風変わりなタクシードライバー

1月 22, 2014

An Unusual Taxi Driver
January 22, 2014

ザンビアのトミー・パルチョースキー

リンリンリン‥‥ インターネットのブラウジングをしていると、携帯が鳴りました。

「お車の問題がわかりました。壊れたパーツを取りに来て、それを見て同じ物をご購入下さい。」 電話の向こう側から明るい声がそう伝えてきました。

「もうわかったのですか?」

「はい、今いらっしゃれば、今日中に修理が終わるかもしれません。」

「では、すぐ行きます。
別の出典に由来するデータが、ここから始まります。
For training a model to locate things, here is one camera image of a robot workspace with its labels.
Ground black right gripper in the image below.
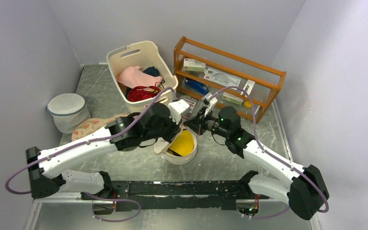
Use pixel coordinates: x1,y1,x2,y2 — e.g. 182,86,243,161
184,106,230,138

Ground yellow bra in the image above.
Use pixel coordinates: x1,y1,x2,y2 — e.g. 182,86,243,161
167,129,195,157

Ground white mesh laundry bag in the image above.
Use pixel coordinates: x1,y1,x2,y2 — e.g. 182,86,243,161
153,126,197,165

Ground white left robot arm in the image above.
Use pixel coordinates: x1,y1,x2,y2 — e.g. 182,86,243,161
26,100,189,199

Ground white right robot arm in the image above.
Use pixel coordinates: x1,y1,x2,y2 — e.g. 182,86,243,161
184,106,330,220

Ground cream plastic laundry basket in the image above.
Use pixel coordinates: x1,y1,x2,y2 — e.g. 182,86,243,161
106,41,178,112

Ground floral pink bra bag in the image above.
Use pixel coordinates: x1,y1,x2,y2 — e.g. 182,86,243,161
71,114,128,141

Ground pack of coloured markers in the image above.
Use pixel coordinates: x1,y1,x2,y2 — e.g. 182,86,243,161
180,94,197,119

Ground blue stapler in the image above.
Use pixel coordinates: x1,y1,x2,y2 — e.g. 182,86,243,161
184,78,209,95

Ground red garment in basket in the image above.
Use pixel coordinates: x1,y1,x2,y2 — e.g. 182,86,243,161
127,86,161,102

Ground green white box lower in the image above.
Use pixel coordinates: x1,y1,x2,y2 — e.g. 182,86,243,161
222,92,243,105

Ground green white box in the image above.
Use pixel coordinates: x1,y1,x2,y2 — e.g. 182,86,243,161
222,92,243,105
183,58,206,72

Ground clear blister pack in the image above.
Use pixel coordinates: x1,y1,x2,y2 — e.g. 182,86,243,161
203,67,241,87

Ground yellow small block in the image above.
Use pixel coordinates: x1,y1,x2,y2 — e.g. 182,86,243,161
243,101,254,109

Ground dark blue garment in basket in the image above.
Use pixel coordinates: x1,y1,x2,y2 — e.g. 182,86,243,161
143,66,160,77

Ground pink cloth in basket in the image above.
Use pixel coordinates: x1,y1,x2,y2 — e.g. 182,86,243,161
116,66,163,93

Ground green white box upper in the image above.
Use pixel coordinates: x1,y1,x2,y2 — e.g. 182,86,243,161
183,58,206,72

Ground orange wooden shelf rack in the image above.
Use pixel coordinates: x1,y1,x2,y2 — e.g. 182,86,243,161
173,36,287,121

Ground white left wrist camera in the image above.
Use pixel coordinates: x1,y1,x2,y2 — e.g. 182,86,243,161
167,99,190,124

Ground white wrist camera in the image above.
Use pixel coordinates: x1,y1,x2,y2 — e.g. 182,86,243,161
167,99,190,124
202,92,218,117

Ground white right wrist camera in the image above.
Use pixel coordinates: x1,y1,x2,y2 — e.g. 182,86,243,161
202,92,218,117

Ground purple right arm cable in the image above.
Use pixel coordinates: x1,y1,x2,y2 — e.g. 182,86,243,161
207,86,330,220

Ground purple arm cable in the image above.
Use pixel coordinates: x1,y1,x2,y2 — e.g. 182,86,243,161
5,86,177,223
207,86,330,220

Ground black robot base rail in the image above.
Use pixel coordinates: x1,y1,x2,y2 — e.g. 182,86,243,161
96,178,258,212

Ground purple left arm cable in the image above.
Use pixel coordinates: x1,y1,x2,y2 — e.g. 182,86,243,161
5,86,177,223

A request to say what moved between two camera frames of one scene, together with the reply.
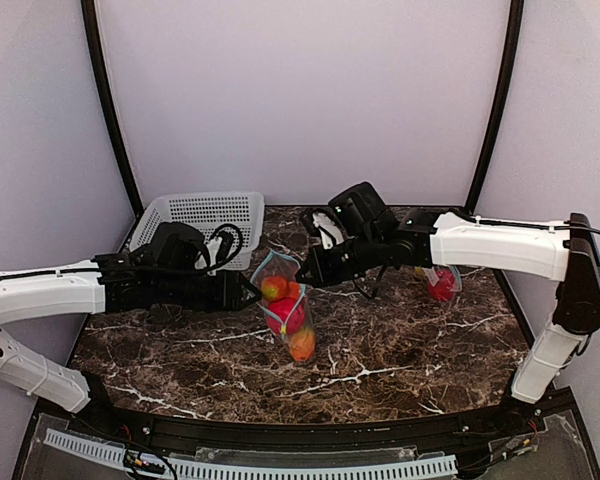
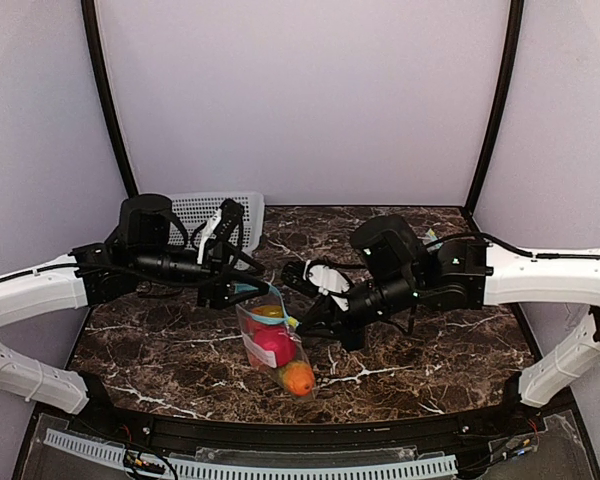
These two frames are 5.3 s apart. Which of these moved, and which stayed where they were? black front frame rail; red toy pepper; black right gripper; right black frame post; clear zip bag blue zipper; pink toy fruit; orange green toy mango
Moved: clear zip bag blue zipper; red toy pepper; black right gripper; orange green toy mango; pink toy fruit
Stayed: black front frame rail; right black frame post
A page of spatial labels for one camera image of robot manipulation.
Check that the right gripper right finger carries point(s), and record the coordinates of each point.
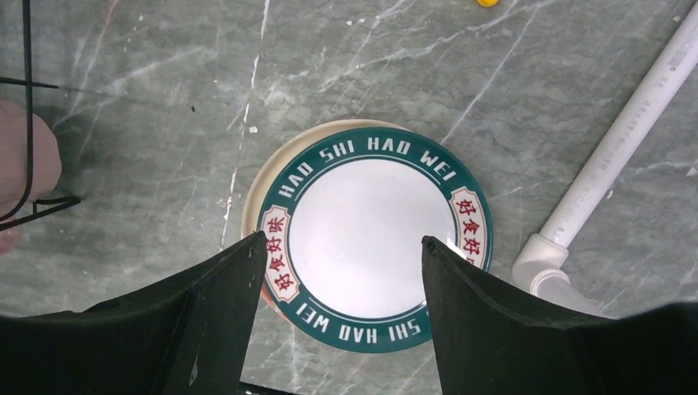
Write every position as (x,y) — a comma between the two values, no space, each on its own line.
(492,338)

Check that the yellow handled screwdriver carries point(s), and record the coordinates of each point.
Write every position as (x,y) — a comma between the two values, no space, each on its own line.
(487,3)

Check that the white pvc pipe frame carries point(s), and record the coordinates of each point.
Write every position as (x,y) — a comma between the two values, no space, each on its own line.
(537,269)

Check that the light pink mug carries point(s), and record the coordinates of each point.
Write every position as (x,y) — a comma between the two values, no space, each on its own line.
(47,165)

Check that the beige pink plate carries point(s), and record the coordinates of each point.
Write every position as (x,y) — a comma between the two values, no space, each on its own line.
(254,206)

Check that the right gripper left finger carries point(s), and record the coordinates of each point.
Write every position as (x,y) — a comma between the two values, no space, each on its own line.
(185,334)

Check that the teal rimmed lettered plate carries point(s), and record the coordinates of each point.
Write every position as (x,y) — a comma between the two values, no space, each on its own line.
(357,205)

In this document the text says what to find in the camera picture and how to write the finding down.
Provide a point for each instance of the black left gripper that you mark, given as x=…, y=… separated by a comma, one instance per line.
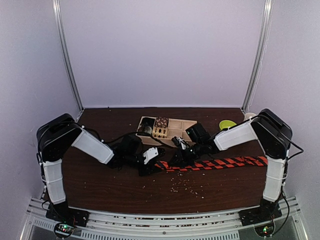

」 私はできるだけ明るい声で言いました。

でも実際は、予定が台無しになったことに、私は少し苛立っていたのです。今日は朝のラッシュアワーを避けるために早起きしました。町の端から、別の端にある工業地帯まで、長距離を運転し、次に一番近くのショッピングセンターまで歩いて行って、急いで買い物を済ませました。やっと朝食を注文して、これからくつろいでカフェにある無料のインターネットサービスをゆっくり楽しもうと思っていた所だったのです。

けれども一番肝心なのは、その日、私はゆっくりしようと思っていたことです。私はパーキンソン病を患っており、すでに震えが出てきています。震えを止める一番の方法は、短い休憩をちょくちょく取って休むことだと気づきました。でも、そのような時間はないようでした。

私は気を取り直そうとしながら、支払いを済ませ、持ち物をまとめました。

私がショッピングセンターから出るのを見て、車の中から一人の男が「タクシーは?」と大声で呼びました。

彼は客を捕まえやすい中央出口に一番近い場所に駐車していました。少々驚いたことに、彼は車から出ないで頭を窓から出しただけでした。それに、この駐車スペースは体の不自由な運転手のためなのに。

それから、両方にとって公平だと思える料金を交渉しました。

後部座席のドアを開けると、杖が置いてあったのでその脇に買い物を置いて、前の座席に座りました。

エンジンをかけた後、運転手はおもむろに右側にきちんと置いてあった別の杖に手を伸ばしました。そして右手で巧みに杖をアクセルの上に置き、下に押し下げたのです。車は駐車スペースから出て、目的地に向かいました。

驚いて、運転手の足をよく見ると、右足が膝下からありません。

私は驚いて、<片足で運転するんだ>と心の中でつぶやきました。でも、驚くのはまだこれからだったのです。

車が赤信号の所にきました。すると、運転手は車を停めるために左手で左足を持ち上げて、素早くブレーキの上に置いたのです。その後、信号が青になると、その運転手はまた左手を使って左足をブレーキから持ち上げ、同時に右手の杖でアクセルペダルを押しました。彼の動きはとても手際よく、タクシーは朝の車の流れの中をとてもスムーズに動いていました。

自分の見た光景を消化しようとしながら座っていると、向こうから「すみません、お聞きしたいことがあるのですが、いいですか」と聞いてきました。

「ああ、もちろん。何ですか。」

「教会には行かれますか。」

「私は救われていますよ。質問して下さってありがとう。」 自分にある機会を使い、ベストを尽くして証ししようとする彼に、私は感心しました。「私も尋ねたいことがあるのですが。」

「何でしょう。」 運転手は愛想良く答えました。

「タクシーの運転はどれぐらいなさっているのですか?」

彼は一言、「3年です」とだけ答えました。

それから、私の質問の意図に気づいて、運転手はこう続けました。「街頭の物乞いで終わりたくはなかったんです。それ以上先がないですからね。私には養っていく家族もいますし。それに、男は尊敬されるようじゃないと。そうでなければ自分に我慢ができなくなりますから。」

すぐに、自分の人生のことを考えました。私は病気のせいで少しばかり震えることや、その日の予定が崩れたことで文句を言っていたのに、この人は不運があったってそれで人生が邪魔されるままにしてはおきませんでした。私は突然、とても恵まれていると感じ始めました。私は何の助けも要らずに歩けます。おいしい朝食を済ませたばかりです。タクシーに乗るだけの余裕もあります。車は修理中で、願わくは今日中にそれに乗って帰れます。恵まれているじゃないですか。

ちょうどその時、短い乗車時間は終わり、車が修理工場に着きました。運転手に言いました。「ありがとう! 神の祝福を。頑張って下さい!」

私の心は「It’s a wonderful life」を歌い始めました。

私は落ち込んでいた。
靴がなかったから。
しかし、それは街頭で
足のない人に出会うまでのこと。